On the accusations of "artificial consensus"

"(od)" Back to the notion mentioned above of creating "artificial consensus off-wiki". Anyone with the archive, assuming it is mostly legitimate, will see significant differences of opinion expressed quite, shall we say, emphatically. Furthermore, I can categorically state that no one agreed to anything on-wiki that:

  • they did not support and
  • would not have come across based on their own industriousness.

The events of the current year have not unfolded any differently, editors have not edited any differently, than the previous four, long before the current purveyors of editorial belligerence and attack pages (Offliner, PasswordUsername, and the new activist Russavia) arrived.
   Viridtas' conspiracy theory, for example, on how I came to vote "against him" (rather difficult, since I only found out who he was after he attacked me) at a RfC has nothing to do with how I got there: having met an editor (Mosedschurte) on a completely different article (outside ones I had been following) who I felt made good points, and looking to see what other articles he had worked on in order to get a bead on his editorial perspective—and human rights legislation being an area of personal interests for reasons painfully explained to Viriditas and then Hiberniantears (based on PasswordUsername's attacks).
   As I don't believe anyone has said this to this point, what these proceedings have inevitably become, by design, based on:

  1. how it was obtained, I'm sorry, it was not leaked through an act of conscience
  2. who was given the purported archive and
  3. how and to whom it was subsequently circulated
  4. particularly that it was then circulated to the entire Internet with personal information revealed and with no guarantee it was untampered with

is painting the aforementioned purveyors of attacks and belligerence as victims and hopefully eliminate their opposition. The cohorts of editors: Petri, Paul, and many others, who have come out of the woodwork who have pushed their POV in the past and have been thwarted by one or other member(s) of the mailing list (based on fair and accurate representation of reputable sources) over the years, to attend and participate in the eagerly anticipated suerte de matar speaks for itself. VЄСRUМВА  ♪  15:09, 18 October 2009 (UTC)

On five years of EE conflict, and how to avoid another five

I have had a lot of time to think about recent and not so recent events, and I've distilled my thoughts into the following analysis. I tried to compress my 5+ years of EE experience and several DR proceedings into it, I hope you find it useful.

This is I think the 4th major EE arbcom that I recall, but I know there were some smaller ones as well. The big ones seem to reoccur regularly around fall. There is an English proverb that seems quite applicable here: "Once is happenstance. Twice is coincidence. Three times is enemy action." (see also [21])

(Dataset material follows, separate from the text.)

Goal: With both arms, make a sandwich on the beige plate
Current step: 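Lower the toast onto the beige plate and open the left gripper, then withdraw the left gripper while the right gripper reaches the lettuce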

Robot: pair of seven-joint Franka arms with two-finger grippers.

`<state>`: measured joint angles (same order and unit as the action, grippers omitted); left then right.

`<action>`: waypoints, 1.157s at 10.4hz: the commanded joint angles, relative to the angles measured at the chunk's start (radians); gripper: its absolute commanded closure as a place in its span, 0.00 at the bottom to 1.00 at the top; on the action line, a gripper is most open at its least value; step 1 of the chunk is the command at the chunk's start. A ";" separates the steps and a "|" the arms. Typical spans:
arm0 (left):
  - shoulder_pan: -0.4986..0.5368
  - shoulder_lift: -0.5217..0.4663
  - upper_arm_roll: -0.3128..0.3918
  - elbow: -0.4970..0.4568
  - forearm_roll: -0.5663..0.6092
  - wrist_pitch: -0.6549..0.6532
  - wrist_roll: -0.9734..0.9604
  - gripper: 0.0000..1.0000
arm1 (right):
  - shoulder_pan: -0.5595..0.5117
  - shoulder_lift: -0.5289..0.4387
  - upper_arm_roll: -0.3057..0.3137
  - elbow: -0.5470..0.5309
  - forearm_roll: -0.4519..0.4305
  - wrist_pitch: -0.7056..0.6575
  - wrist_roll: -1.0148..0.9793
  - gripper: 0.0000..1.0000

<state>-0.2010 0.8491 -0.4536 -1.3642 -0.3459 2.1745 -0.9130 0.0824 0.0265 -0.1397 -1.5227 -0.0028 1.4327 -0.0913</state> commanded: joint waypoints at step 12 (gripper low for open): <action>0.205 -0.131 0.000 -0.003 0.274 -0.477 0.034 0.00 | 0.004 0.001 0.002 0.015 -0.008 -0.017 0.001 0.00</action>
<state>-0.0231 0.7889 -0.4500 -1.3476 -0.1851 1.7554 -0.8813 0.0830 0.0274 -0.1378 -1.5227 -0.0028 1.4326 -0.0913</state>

The enemy here is not "the other side" (and generalization into two sides is a major oversimplification anyway). The enemy here is "us" - all the editors who became involved in EE areas and became radicalized over time. Sure, some are worse than others, but nobody here is a paragon of shining virtue.

What needs to be done to end this vicious cycle of EE arbcoms every year? I for one have enough of them. Yet by myself I cannot end them. Even if I leave the project, nothing will change.

However many sides are out there, they have all proven over they years that they can replenish their ranks. Both leaders and man-at-arms can be banned or leave - but others will step in their shoes and the "battleground" will continue. Those who left only serve the new generations as martyrs - "remember X and Y who were chased off by the others!".

Hence any arbcom remedy that is as crude as a block/ban is futile. Few months will be just a delay, indef means a martyr whose role will be taken up by another, or an infestation of socks. Plus desire to block an opponent one cannot deal with in terms of content creation leads to baiting and wikilawyering mentality, often contributing to the cycle that ends up at arbcom.

Amnesties, warnings, admonishments and their ilk are futile as well. Those warned will think they got off easily and can resume their actions, probably in a more sikrit and organized way. For every person who is scared off, another will step in, and the scared off (reformed) editor will be seen as semi-matryr/coward, and peer pressure will be put on him to rejoin his brethren.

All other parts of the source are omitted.